> **TASK OBJECTIVE**
Transcribe the data below in full, exactly.

> **INFORMATION SUPPLIED**

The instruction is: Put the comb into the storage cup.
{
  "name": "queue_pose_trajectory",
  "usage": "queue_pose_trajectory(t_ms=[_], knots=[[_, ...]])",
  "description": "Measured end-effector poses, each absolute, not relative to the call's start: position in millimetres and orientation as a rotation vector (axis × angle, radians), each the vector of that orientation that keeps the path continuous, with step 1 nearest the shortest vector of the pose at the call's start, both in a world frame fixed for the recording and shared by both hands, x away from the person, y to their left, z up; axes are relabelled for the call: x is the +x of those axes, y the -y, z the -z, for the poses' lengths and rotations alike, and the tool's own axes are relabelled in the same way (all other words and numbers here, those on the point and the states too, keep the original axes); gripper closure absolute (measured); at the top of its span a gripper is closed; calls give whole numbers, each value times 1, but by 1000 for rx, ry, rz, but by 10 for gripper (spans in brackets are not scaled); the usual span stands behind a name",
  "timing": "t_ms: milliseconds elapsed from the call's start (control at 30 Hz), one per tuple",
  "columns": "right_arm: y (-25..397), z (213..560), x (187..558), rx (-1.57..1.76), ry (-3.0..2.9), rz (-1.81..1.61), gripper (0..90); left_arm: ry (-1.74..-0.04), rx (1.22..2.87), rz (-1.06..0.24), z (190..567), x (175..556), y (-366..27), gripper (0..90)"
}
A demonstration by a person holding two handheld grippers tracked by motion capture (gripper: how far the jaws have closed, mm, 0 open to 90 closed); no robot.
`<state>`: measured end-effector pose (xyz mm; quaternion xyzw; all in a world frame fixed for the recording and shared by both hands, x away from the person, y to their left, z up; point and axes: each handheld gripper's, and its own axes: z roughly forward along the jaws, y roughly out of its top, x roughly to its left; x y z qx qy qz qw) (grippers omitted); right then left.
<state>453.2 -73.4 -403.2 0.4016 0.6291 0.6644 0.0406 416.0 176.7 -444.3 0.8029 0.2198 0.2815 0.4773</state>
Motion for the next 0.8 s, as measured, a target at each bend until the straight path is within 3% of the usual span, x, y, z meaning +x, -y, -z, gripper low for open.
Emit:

> **FINISHED EXERCISE**
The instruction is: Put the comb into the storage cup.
{
  "name": "queue_pose_trajectory",
  "usage": "queue_pose_trajectory(t_ms=[_], knots=[[_, ...]])",
  "description": "Measured end-effector poses, each absolute, not relative to the call's start: position in millimetres and orientation as a rotation vector (axis × angle, radians), each the vector of that orientation that keeps the path continuous, with step 1 nearest the shortest vector of the pose at the call's start, both in a world frame fixed for the recording and shared by both hands, x away from the person, y to their left, z up; axes are relabelled for the call: x is the +x of those axes, y the -y, z the -z, for the poses' lengths and rotations alike, and the tool's own axes are relabelled in the same way (all other words and numbers here, those on the point and the states too, keep the original axes); gripper closure absolute (measured); at the top of its span a gripper is closed; calls give whole numbers, each value times 1, but by 1000 for rx, ry, rz, but by 10 for gripper (spans in brackets are not scaled); the usual span stands behind a name",
  "timing": "t_ms: milliseconds elapsed from the call's start (control at 30 Hz), one per tuple",
  "columns": "right_arm: y (-25..397), z (213..560), x (187..558), rx (-1.57..1.76), ry (-3.0..2.9), rz (-1.81..1.61), gripper (0..90); left_arm: ry (-1.74..-0.04), rx (1.22..2.87), rz (-1.06..0.24), z (190..567), x (175..556), y (-366..27), gripper (0..90)"
}
A demonstration by a person holding two handheld grippers tracked by motion capture (gripper: how far the jaws have closed, mm, 0 open to 90 closed); no robot.
`<state>`: measured end-effector pose (xyz mm; quaternion xyzw; all in a world frame fixed for the recording and shared by both hands, x away from the person, y to their left, z up; point and axes: each handheld gripper's, and its own axes: z roughly forward along the jaws, y roughly out of its top, x roughly to its left; x y z qx qy qz qw) (grippers omitted); right then left.
<state>453.2 -73.4 -403.2 0.4016 0.6291 0.6644 0.0406 416.0 176.7 -444.3 0.8029 0.2198 0.2815 0.4773</state>
Motion for the next 0.8 s, as measured, a target at each bend until the straight path is within 3% of the usual span, x, y, z meaning +x, -y, -z, gripper low for open.
Emit:

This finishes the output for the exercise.